JPS62256938A - Reducing method for chromium ore - Google Patents

Abstract

PURPOSE:To reduce chromium ore at a low cost and high degree by adding a binder to a pulverized powder mixture composed of the chromium ore and carbonaceous reducing agent, molding the mixture to a lump shape, forming a protective film on the surface and subjecting the molding to a heating treatment in a tunnel kiln. CONSTITUTION:The pulverized powder mixture preferably sized about <=100mesh is prepd. by mixing the chromium ore powder and carbonaceous reducing agent powder such as coke and coal. The compounding ratio of the above-mentioned carbonaceous reducing agent is specified to the theoretical ratio or the ratio slightly in excess thereof. The binder such as bentonite or CMC is added to the pulverized powder mixture and the mixture is molded to the lump shape sized about 10-300mm.

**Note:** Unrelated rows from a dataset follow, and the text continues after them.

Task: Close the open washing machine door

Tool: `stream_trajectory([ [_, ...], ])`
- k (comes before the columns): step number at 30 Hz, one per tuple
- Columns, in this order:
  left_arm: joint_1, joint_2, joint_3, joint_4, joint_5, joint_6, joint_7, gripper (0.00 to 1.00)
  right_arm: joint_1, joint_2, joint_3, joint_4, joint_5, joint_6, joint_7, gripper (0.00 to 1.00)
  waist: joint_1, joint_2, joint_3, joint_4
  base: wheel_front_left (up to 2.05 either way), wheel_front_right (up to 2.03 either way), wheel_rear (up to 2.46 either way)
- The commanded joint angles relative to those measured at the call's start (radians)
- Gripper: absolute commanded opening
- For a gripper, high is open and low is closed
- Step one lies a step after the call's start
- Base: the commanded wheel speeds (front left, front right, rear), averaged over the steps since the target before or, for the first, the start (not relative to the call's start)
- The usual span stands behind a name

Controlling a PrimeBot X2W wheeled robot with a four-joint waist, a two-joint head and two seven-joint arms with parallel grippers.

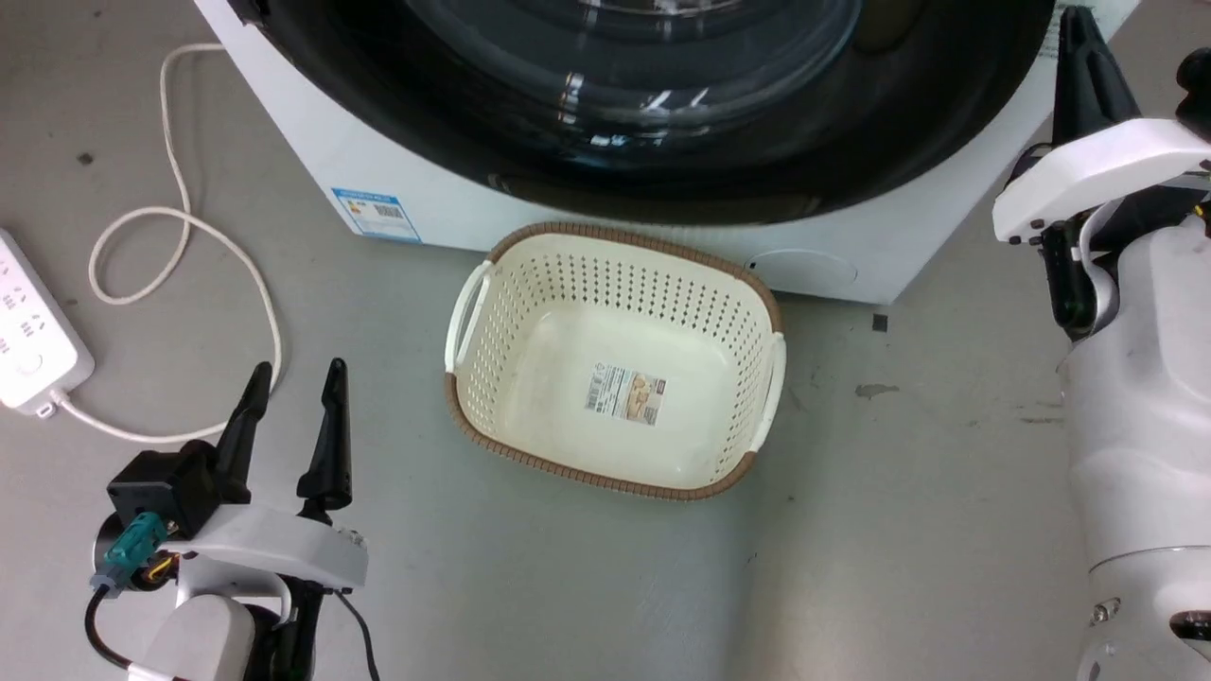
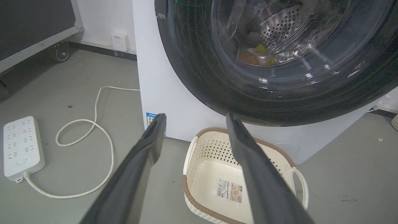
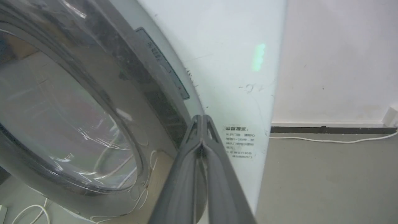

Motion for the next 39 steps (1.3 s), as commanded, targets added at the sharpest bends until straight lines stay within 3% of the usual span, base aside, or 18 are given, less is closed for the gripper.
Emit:
stream_trajectory([
  [1, -0.009, -0.003, 0.004, 0.004, 0.006, -0.002, -0.007, 1.0, -0.011, -0.002, 0.002, 0.005, -0.002, -0.001, -0.008, 0.0, 0.0, 0.0, -0.018, -0.005, 0.0, 0.0, 0.0],
  [5, 0.01, -0.011, 0.012, 0.014, 0.008, 0.006, -0.01, 1.0, 0.036, -0.002, 0.043, -0.024, 0.027, -0.001, -0.014, 0.0, 0.0, 0.0, -0.08, -0.025, 0.0, 0.0, 0.0],
  [12, 0.068, -0.021, 0.031, 0.012, 0.018, 0.034, -0.012, 1.0, 0.25, -0.002, 0.108, -0.268, 0.077, -0.001, -0.015, 0.0, 0.0, 0.0, -0.217, -0.082, 0.0, 0.0, 0.0],
  [19, 0.13, -0.034, 0.031, -0.01, 0.031, 0.064, -0.013, 1.0, 0.502, -0.002, 0.156, -0.43, 0.13, -0.001, -0.014, 0.0, 0.0, 0.0, -0.33, -0.128, 0.0, 0.0, 0.0],
  [30, 0.165, -0.03, -0.018, -0.047, 0.074, 0.082, -0.002, 1.0, 0.819, -0.002, 0.219, -0.594, 0.177, -0.001, 0.021, 0.0, 0.0, 0.0, -0.379, -0.134, 0.0, 0.0, 0.0],
  [39, 0.174, -0.023, -0.053, -0.043, 0.092, 0.082, 0.016, 1.0, 0.964, -0.002, 0.249, -0.669, 0.163, -0.001, 0.097, 0.0, 0.0, 0.0, -0.396, -0.117, 0.0, 0.0, 0.0],
])
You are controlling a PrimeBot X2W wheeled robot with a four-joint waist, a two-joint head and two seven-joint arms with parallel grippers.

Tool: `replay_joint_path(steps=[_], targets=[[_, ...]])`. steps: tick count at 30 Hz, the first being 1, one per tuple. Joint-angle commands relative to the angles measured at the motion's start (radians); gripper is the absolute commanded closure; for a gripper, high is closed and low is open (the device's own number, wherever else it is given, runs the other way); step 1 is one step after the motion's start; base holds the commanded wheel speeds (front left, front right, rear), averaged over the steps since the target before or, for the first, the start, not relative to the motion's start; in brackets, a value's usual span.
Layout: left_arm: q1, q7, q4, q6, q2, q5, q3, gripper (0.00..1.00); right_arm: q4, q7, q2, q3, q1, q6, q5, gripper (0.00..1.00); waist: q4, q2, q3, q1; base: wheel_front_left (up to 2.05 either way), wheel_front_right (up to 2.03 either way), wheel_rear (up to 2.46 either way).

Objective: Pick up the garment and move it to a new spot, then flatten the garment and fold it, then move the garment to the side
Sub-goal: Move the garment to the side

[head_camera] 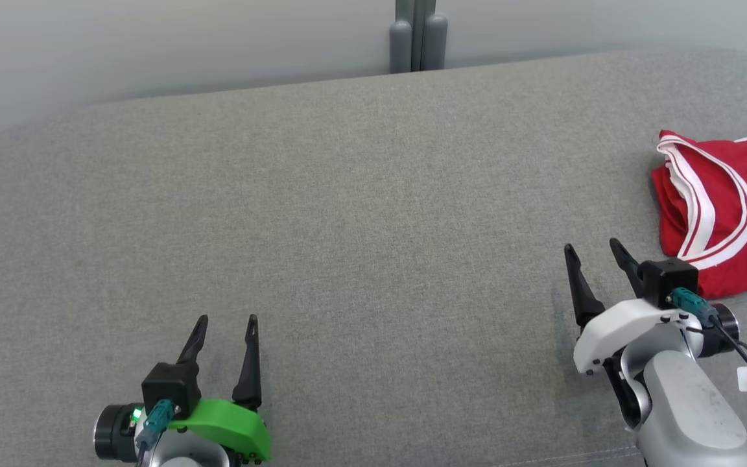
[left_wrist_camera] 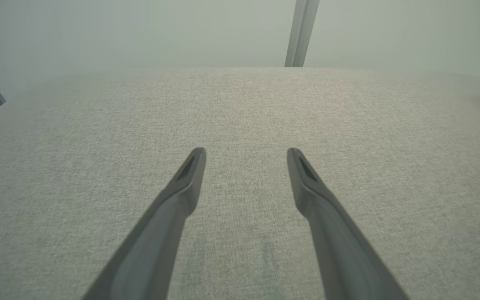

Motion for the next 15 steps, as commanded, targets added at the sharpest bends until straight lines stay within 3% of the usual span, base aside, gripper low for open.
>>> replay_joint_path(steps=[1,15], targets=[[0.018,0.001,0.005,0.007,0.004,0.001,0.012,0.00,-0.008,-0.002,-0.001,-0.008,0.023,-0.002,0.013,0.00,0.041,-0.0001,-0.072,0.0000,0.00,0.00,0.00],[0.061,0.001,0.058,0.019,0.004,0.009,0.068,0.00,-0.047,-0.002,0.035,0.010,0.149,-0.002,-0.019,0.00,0.057,-0.0001,-0.157,0.0000,0.00,0.00,0.00]])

The protective film which prevents the intrusion of an oxidizable combustion gas is formed by using pulverized powder such as Cr2O2, SiC and fly ash on the surface of the resulted molding. The coated molding is heated to 1,200-1,500 deg.C and reduced in the tunnel kiln. The reduced chromium ore having high reducibility of about >=80% is thus obtd.

Description

DETAILED DESCRIPTION OF THE INVENTION (Industrial Field of Application) The present invention relates to a method for reducing romite ore, which is suitable as an additive for metallurgy.

(Prior Art) Generally, steel containing chromium is manufactured by a method of adding chromium in the form of ferrochrome to steel. The method for producing ferrochrome involves charging chromium ore together with a carbonaceous reducing agent and a slag-forming agent into an electric furnace and melting and smelting it. Methods have also been adopted to reduce the amount of kerosene used and to use inexpensive heavy oil or coal energy for smelting.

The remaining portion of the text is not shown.